Report each line from the entries in which "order" can be found.

* [Dataset items]:
========================

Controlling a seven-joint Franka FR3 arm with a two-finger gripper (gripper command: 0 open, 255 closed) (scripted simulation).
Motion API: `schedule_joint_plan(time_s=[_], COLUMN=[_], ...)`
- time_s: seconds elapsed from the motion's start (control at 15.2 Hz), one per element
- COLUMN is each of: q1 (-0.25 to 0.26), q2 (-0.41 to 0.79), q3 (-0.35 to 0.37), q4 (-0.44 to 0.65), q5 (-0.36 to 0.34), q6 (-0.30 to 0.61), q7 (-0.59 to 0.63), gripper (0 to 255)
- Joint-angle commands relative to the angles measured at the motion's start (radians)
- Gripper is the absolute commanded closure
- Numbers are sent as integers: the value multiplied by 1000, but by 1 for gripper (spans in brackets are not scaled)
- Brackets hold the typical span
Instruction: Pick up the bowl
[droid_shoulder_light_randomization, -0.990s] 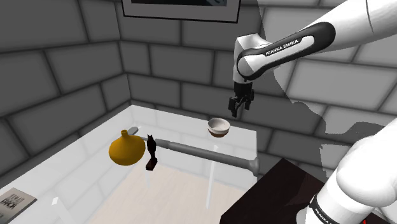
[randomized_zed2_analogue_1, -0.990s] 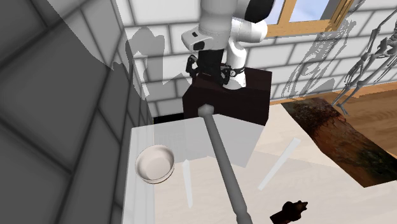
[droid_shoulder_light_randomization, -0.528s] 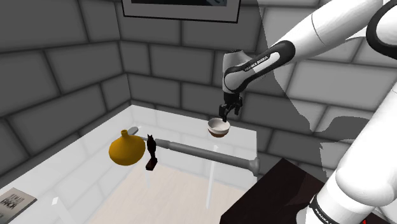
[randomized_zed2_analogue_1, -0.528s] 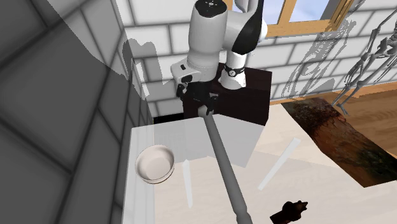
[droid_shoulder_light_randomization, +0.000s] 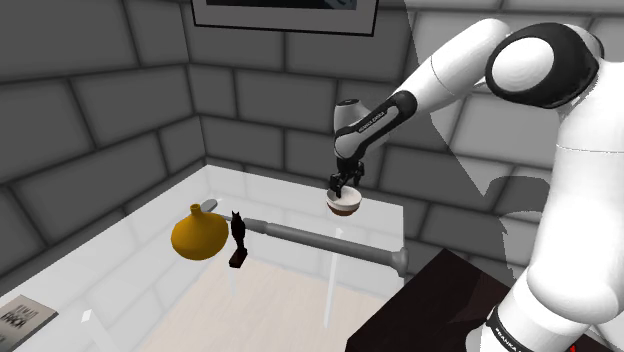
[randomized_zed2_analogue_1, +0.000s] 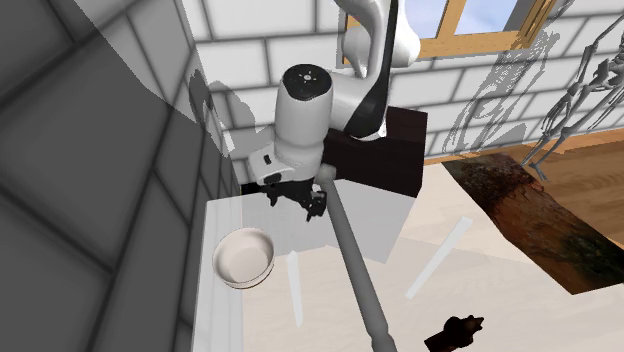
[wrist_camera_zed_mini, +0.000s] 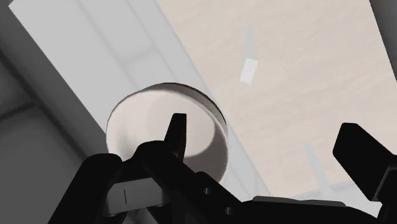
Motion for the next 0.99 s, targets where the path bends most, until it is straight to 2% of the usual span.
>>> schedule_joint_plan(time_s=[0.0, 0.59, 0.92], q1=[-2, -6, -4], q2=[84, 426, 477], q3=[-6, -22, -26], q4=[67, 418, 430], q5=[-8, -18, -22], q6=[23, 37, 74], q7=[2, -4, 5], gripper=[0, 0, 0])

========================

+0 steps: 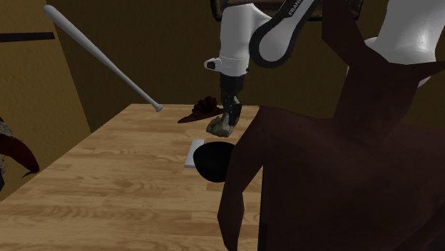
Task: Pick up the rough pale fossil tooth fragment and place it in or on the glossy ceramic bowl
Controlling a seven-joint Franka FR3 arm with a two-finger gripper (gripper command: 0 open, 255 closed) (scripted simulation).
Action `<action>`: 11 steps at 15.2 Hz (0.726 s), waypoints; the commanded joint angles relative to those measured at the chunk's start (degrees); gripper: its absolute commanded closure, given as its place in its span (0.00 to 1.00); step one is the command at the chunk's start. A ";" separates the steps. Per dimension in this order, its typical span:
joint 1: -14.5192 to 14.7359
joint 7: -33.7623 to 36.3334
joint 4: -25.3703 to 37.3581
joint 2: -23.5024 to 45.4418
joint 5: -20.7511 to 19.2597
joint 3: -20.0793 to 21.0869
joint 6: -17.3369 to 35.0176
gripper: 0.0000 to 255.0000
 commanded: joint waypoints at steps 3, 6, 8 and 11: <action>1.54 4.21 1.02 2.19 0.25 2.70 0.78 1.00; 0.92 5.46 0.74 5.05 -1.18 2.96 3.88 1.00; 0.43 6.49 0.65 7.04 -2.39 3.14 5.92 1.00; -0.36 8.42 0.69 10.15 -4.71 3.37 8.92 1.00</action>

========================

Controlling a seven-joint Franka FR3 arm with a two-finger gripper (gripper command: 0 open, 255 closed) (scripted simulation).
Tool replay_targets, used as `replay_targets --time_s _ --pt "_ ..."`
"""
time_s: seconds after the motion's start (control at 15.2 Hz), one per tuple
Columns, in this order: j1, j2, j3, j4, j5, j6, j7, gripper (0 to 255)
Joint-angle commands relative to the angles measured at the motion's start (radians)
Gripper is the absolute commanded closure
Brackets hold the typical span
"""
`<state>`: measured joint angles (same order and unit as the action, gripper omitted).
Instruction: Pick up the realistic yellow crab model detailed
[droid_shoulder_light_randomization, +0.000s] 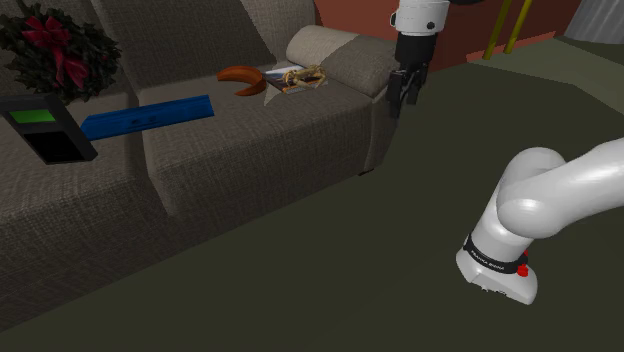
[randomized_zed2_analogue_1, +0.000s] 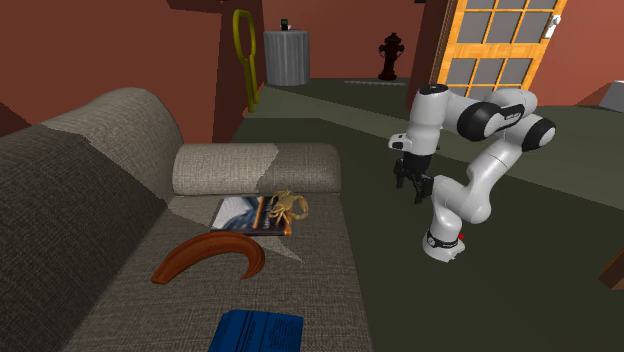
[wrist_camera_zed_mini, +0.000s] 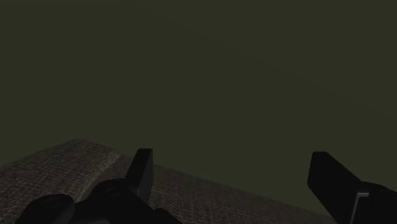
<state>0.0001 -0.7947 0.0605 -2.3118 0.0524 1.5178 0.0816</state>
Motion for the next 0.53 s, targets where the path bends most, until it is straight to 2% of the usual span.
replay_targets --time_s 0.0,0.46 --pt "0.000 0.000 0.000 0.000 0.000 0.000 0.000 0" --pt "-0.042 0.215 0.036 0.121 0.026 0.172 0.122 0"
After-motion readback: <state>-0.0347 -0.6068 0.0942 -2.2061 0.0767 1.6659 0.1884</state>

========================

* [EXPECTED OUTPUT]:
Action `<action>`: 11 steps at 15.2 Hz (0.726 s), waypoints; the commanded joint angles relative to those measured at the chunk's start (degrees); gripper: its absolute commanded closure, given as its place in its span (0.00 to 1.00); step one is the command at the chunk's start. A ";" separates the steps. Per dimension in this order, its typical span:
Columns, in this order: j1, j2, j3, j4, j5, j6, j7, gripper (0 to 255)
`<state>`: measured joint angles (same order and unit as the action, gripper omitted).

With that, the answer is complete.